▶ [Dataset content]:
● ● ● ●

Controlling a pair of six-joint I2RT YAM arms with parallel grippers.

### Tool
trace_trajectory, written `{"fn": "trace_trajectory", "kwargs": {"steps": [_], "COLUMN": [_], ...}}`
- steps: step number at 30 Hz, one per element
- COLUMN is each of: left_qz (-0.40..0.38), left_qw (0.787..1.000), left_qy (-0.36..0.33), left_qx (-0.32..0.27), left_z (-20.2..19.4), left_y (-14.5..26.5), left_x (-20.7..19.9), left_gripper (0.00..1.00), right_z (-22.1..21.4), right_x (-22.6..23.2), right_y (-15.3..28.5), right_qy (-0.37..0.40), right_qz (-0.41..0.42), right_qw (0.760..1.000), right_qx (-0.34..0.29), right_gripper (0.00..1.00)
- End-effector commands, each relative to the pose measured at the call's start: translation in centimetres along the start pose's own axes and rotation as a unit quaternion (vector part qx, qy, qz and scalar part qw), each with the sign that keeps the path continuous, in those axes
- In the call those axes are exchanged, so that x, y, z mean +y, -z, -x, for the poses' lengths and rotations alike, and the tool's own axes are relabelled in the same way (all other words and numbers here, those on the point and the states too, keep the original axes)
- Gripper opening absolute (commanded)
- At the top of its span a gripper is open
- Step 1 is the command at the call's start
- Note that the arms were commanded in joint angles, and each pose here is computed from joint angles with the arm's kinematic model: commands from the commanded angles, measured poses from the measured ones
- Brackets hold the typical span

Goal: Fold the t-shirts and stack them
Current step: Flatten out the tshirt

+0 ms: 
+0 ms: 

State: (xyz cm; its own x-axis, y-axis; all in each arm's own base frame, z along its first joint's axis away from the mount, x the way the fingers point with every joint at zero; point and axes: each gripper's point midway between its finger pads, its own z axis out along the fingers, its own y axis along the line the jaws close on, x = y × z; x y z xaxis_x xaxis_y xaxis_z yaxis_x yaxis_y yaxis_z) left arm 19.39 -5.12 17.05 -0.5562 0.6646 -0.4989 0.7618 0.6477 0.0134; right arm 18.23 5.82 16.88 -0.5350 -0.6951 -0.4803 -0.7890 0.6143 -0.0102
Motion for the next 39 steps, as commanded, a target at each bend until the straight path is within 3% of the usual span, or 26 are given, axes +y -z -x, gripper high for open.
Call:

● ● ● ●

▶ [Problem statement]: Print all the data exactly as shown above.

▶ [Solution to this exercise]:
Controlling a pair of six-joint I2RT YAM arms with parallel grippers.

### Tool
trace_trajectory, written `{"fn": "trace_trajectory", "kwargs": {"steps": [_], "COLUMN": [_], ...}}`
- steps: step number at 30 Hz, one per element
- COLUMN is each of: left_qz (-0.40..0.38), left_qw (0.787..1.000), left_qy (-0.36..0.33), left_qx (-0.32..0.27), left_z (-20.2..19.4), left_y (-14.5..26.5), left_x (-20.7..19.9), left_gripper (0.00..1.00), right_z (-22.1..21.4), right_x (-22.6..23.2), right_y (-15.3..28.5), right_qy (-0.37..0.40), right_qz (-0.41..0.42), right_qw (0.760..1.000), right_qx (-0.34..0.29), right_gripper (0.00..1.00)
- End-effector commands, each relative to the pose measured at the call's start: translation in centimetres along the start pose's own axes and rotation as a unit quaternion (vector part qx, qy, qz and scalar part qw), each with the sign that keeps the path continuous, in those axes
- In the call those axes are exchanged, so that x, y, z mean +y, -z, -x, for the poses' lengths and rotations alike, and the tool's own axes are relabelled in the same way (all other words and numbers here, those on the point and the states too, keep the original axes)
- Gripper opening absolute (commanded)
- At the top of its span a gripper is open
- Step 1 is the command at the call's start
- Note that the arms were commanded in joint angles, and each pose here is computed from joint angles with the arm's kinematic model: commands from the commanded angles, measured poses from the measured ones
- Brackets hold the typical span

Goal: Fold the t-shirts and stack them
Current step: Flatten out the tshirt

+0 ms: 
+0 ms: 

State: (xyz cm; its own x-axis, y-axis; all in each arm's own base frame, z along its first joint's axis away from the mount, x the way the fingers point with every joint at zero; point and axes: each gripper's point midway between its finger pads, its own z axis out along the fingers, its own y axis along the line the jaws close on, x = y × z; x y z xaxis_x xaxis_y xaxis_z yaxis_x yaxis_y yaxis_z) left arm 19.39 -5.12 17.05 -0.5562 0.6646 -0.4989 0.7618 0.6477 0.0134; right arm 18.23 5.82 16.88 -0.5350 -0.6951 -0.4803 -0.7890 0.6143 -0.0102
Motion for the next 39 steps, as commanded, a target at each bend until the straight path is within 3% of the usual span, or 26 are given, axes +y -z -x, gripper high for open.
Call:

No additional lines are needed for this answer.